▶ **Instructions for the task**:
Give all of the data again exactly as written, omitting every image.

-.-.-

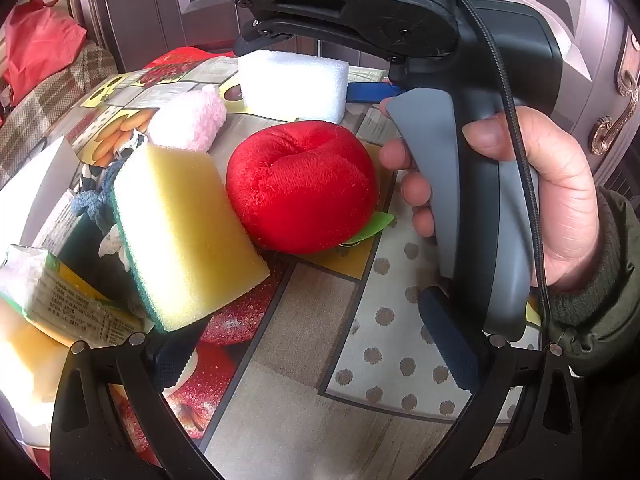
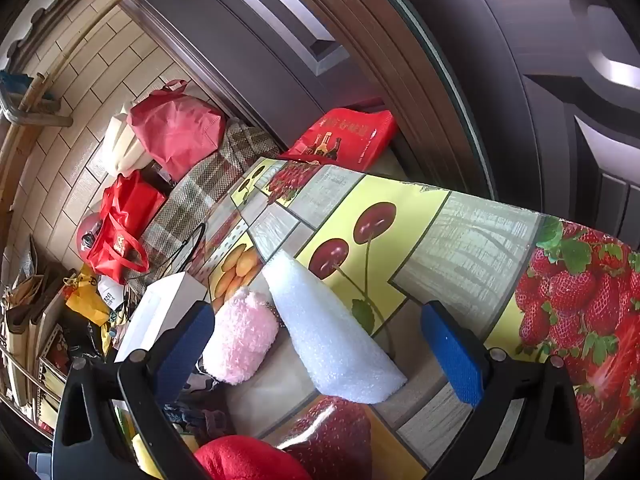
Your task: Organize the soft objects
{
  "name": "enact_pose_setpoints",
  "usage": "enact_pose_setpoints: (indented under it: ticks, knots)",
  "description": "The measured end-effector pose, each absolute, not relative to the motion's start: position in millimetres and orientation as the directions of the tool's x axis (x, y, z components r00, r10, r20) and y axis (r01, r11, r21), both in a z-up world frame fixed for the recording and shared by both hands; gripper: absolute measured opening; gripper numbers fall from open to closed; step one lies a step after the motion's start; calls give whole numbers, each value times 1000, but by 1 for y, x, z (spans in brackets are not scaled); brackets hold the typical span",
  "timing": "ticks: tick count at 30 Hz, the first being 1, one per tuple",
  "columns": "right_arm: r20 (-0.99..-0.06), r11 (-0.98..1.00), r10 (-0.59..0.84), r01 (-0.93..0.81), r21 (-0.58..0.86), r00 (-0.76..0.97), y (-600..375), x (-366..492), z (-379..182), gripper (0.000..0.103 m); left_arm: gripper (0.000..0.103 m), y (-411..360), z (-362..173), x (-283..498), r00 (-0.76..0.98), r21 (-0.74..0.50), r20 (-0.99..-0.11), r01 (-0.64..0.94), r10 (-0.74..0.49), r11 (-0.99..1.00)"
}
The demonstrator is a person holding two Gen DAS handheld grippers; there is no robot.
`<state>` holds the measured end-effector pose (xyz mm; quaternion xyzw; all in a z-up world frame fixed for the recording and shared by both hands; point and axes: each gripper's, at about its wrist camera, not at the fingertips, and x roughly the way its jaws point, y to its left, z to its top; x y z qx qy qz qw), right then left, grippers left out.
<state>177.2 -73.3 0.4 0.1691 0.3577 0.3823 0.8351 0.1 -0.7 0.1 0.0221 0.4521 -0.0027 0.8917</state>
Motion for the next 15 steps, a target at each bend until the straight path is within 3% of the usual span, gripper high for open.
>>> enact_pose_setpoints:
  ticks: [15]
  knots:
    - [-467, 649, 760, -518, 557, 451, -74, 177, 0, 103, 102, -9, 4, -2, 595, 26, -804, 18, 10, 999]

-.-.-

▶ **Result for this task**:
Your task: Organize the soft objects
{
  "name": "enact_pose_setpoints",
  "usage": "enact_pose_setpoints: (indented under it: ticks, knots)",
  "description": "The measured end-effector pose, each absolute, not relative to the motion's start: position in millimetres and orientation as the directions of the tool's x axis (x, y, z components r00, r10, r20) and y axis (r01, r11, r21), both in a z-up world frame fixed for the recording and shared by both hands; gripper: absolute measured opening; gripper numbers fall from open to closed; step one lies a step after the motion's start; calls give whole numbers, each value times 1000, but by 1 for y, x, z (spans in brackets are not scaled); brackets hold the typical span",
  "timing": "ticks: tick count at 30 Hz, the first being 1, one per tuple",
  "columns": "right_arm: r20 (-0.99..-0.06), r11 (-0.98..1.00), r10 (-0.59..0.84), r01 (-0.93..0.81), r21 (-0.58..0.86), r00 (-0.76..0.97), y (-600..375), x (-366..492), z (-379..182), gripper (0.000..0.103 m); left_arm: gripper (0.000..0.103 m), y (-411..360), z (-362..173), x (-283..498), r00 (-0.76..0.98), r21 (-0.74..0.50), r20 (-0.99..-0.11), r01 (-0.64..0.94), r10 (-0.74..0.49), r11 (-0.99..1.00)"
}
The demonstrator is a person holding two Gen DAS handheld grippers; there is no robot.
`<state>` holds the measured end-effector pose (xyz mm; quaternion xyzw; all in a z-up world frame fixed for the recording and shared by both hands; point and axes: each gripper's, at about its wrist camera, not at the fingertips, and x roughly the way its jaws point, y to its left, z to its top; x y z qx qy qz qw), right then left, grippers left out.
<state>177.2 -73.3 0.4 0.1691 0.3577 0.3823 0.8351 0.1 -0.7 0.1 0.0221 0.4521 -0.0027 0.8917</state>
Motion for the next 15 steps, a target at each bend until the straight path is within 3% of the usual span, gripper high for open.
>>> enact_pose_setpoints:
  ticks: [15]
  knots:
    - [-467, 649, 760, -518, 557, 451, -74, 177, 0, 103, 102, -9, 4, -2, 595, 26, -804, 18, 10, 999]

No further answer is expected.